* **PROBLEM TO WORK ON**
Between the line containing "From the image above, could you locate the black left robot" and the line containing "Detect white side table in this picture." lies a run of lines; give that run again exactly, with both of those lines, and nothing else from the entries below.

* **RECORDS SUPPLIED**
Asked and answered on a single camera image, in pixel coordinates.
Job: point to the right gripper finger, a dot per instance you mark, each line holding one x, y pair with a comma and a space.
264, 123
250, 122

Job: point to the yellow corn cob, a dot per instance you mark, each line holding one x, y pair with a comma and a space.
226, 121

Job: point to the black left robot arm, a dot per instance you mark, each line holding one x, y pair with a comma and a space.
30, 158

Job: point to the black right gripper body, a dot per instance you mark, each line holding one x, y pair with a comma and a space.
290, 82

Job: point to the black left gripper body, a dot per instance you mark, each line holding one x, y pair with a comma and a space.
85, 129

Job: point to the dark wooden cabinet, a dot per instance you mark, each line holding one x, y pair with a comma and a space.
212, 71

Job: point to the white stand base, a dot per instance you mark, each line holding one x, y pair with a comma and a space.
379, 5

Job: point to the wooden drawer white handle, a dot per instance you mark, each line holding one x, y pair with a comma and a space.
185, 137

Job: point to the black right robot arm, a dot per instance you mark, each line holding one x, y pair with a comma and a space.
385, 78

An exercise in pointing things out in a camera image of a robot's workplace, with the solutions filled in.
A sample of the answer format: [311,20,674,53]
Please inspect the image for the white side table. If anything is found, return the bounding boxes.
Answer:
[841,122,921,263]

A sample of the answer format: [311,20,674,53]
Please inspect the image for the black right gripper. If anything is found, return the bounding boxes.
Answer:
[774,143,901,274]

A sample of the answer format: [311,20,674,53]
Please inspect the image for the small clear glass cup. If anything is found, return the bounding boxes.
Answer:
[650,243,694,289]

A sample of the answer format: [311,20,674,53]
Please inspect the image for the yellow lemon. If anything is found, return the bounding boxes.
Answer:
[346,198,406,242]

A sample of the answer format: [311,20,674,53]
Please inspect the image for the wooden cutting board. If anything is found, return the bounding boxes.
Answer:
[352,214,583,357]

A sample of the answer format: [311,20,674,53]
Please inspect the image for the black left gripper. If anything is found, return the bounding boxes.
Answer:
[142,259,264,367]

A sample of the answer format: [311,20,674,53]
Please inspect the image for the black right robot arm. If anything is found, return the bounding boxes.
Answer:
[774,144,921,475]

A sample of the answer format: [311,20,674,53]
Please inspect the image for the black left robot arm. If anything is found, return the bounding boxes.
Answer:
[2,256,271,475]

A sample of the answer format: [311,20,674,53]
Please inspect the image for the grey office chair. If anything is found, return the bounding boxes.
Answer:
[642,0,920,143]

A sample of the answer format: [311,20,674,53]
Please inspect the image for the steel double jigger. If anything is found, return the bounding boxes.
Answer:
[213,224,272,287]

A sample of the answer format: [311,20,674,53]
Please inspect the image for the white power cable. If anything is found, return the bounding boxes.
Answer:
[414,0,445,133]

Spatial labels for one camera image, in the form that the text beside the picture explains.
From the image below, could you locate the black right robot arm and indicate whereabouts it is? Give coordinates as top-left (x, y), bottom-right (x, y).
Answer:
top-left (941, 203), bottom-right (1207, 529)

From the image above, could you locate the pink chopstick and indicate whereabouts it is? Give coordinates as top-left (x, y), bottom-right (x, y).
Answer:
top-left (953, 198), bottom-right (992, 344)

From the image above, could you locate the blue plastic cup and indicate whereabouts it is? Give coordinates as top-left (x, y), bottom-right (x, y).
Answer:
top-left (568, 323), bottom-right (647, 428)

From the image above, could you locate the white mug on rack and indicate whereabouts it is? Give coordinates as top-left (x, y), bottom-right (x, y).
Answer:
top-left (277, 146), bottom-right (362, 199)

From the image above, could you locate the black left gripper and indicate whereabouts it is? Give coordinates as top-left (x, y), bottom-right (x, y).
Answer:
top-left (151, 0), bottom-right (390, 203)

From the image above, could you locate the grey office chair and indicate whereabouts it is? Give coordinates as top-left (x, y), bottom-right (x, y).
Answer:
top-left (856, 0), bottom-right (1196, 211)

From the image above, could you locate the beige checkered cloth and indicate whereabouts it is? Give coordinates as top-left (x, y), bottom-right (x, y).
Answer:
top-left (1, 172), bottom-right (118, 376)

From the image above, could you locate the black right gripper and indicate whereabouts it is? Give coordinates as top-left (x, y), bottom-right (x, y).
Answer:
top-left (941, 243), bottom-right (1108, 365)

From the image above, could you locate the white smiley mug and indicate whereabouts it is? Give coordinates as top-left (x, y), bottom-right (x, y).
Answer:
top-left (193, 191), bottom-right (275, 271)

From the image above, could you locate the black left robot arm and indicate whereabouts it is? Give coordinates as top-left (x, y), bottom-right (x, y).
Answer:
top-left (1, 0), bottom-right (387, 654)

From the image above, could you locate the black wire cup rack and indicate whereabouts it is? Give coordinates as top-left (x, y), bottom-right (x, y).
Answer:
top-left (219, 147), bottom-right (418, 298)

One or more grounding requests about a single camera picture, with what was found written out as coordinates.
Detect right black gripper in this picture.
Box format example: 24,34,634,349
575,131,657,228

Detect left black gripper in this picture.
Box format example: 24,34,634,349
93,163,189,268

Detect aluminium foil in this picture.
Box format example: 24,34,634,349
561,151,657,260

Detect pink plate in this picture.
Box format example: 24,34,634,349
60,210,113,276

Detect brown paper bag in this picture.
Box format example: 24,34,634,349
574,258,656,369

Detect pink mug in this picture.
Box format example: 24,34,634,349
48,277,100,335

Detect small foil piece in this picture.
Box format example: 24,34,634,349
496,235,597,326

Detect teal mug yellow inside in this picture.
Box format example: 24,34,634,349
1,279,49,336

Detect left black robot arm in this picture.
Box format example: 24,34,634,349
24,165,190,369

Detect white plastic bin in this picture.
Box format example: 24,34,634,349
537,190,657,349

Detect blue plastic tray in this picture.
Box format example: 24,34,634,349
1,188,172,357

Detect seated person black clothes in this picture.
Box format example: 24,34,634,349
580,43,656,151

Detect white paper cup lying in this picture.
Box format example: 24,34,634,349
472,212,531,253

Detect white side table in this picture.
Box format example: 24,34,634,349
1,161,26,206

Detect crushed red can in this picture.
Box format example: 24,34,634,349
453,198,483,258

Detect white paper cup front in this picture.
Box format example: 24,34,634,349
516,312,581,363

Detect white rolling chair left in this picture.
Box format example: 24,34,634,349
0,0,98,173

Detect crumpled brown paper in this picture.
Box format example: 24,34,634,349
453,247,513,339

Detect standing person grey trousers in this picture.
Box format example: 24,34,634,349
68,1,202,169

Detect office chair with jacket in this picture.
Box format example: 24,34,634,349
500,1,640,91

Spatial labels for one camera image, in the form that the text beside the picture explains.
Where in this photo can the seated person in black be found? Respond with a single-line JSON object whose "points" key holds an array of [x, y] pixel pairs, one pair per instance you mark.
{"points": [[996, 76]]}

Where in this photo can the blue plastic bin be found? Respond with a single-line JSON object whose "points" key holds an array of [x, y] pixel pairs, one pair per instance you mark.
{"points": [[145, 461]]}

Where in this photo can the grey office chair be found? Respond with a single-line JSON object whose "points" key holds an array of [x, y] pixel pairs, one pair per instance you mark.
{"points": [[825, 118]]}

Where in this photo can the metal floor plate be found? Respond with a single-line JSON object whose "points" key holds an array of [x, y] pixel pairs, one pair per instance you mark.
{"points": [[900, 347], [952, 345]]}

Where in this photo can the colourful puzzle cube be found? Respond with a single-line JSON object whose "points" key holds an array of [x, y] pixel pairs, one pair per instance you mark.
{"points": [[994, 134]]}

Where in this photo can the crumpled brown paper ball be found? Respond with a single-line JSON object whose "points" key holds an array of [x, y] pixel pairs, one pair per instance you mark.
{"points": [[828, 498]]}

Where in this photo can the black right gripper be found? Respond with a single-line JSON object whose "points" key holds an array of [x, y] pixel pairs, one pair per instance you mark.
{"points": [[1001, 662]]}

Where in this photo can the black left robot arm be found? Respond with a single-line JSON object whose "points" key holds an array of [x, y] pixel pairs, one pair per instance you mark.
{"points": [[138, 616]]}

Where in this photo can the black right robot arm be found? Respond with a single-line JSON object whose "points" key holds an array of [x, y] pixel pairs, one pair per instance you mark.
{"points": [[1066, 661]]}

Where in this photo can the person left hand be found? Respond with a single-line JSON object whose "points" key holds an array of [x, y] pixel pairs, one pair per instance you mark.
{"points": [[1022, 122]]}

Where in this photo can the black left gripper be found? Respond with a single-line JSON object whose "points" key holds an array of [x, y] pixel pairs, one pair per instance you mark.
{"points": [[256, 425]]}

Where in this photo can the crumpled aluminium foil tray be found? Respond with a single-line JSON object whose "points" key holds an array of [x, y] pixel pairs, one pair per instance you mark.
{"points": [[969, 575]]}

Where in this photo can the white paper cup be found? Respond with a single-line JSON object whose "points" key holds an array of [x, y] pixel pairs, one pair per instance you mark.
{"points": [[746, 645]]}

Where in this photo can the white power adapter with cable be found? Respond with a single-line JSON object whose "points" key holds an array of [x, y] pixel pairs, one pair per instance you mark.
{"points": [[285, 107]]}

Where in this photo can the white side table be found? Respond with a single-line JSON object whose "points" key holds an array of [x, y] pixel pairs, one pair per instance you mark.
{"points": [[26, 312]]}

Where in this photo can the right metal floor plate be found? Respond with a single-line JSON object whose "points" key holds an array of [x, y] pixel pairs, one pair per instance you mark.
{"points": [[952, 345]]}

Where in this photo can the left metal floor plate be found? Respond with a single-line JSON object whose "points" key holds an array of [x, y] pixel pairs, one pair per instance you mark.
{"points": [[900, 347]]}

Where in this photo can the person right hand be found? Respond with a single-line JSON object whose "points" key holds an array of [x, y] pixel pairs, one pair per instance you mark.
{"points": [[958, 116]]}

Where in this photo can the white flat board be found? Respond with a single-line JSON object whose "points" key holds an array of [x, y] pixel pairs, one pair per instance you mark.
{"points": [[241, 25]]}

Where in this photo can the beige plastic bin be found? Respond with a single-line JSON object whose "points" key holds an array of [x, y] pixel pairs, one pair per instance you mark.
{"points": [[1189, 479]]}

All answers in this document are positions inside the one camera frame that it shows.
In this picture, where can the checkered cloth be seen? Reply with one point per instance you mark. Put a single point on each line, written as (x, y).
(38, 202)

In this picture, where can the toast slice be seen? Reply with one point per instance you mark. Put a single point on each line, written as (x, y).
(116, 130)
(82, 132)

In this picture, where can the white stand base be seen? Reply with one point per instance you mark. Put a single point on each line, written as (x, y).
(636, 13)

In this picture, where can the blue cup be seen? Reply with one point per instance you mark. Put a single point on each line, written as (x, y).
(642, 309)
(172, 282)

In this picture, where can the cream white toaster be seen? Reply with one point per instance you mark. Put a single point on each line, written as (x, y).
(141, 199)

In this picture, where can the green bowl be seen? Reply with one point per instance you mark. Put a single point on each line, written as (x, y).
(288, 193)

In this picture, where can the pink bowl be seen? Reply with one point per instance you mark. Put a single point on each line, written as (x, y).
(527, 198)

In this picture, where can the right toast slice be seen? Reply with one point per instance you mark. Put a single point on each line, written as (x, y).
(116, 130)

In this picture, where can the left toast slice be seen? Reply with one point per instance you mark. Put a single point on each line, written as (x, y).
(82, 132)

* **COMPLETED TASK**
From the image above, could you locate the black left robot arm and indicate whereabouts it is? Give coordinates as top-left (x, y), bottom-right (x, y).
Answer:
top-left (1, 0), bottom-right (387, 654)

From the image above, could you locate the black wire cup rack and indicate whereabouts it is? Give coordinates as top-left (x, y), bottom-right (x, y).
Answer:
top-left (219, 147), bottom-right (418, 298)

One or more grounding requests about a single camera picture, with what was found written out as coordinates.
Detect right black gripper in this picture.
Box format example: 24,34,634,349
575,131,657,228

Detect left black gripper in this picture.
Box format example: 24,34,634,349
93,163,189,268

Detect aluminium foil in this picture.
Box format example: 24,34,634,349
561,151,657,260

Detect pink plate in this picture.
Box format example: 24,34,634,349
60,210,113,276

Detect brown paper bag in this picture.
Box format example: 24,34,634,349
574,258,656,369

Detect pink mug in this picture.
Box format example: 24,34,634,349
48,277,100,335

Detect small foil piece in this picture.
Box format example: 24,34,634,349
496,235,597,326

Detect teal mug yellow inside in this picture.
Box format example: 24,34,634,349
1,279,49,336

Detect left black robot arm in this picture.
Box format example: 24,34,634,349
24,165,190,369

Detect white plastic bin in this picture.
Box format example: 24,34,634,349
537,190,657,349

Detect blue plastic tray in this picture.
Box format example: 24,34,634,349
1,188,172,357

Detect seated person black clothes in this picture.
Box format example: 24,34,634,349
580,43,656,151

Detect white paper cup lying in this picture.
Box format example: 24,34,634,349
472,212,531,253

Detect white side table in this picture.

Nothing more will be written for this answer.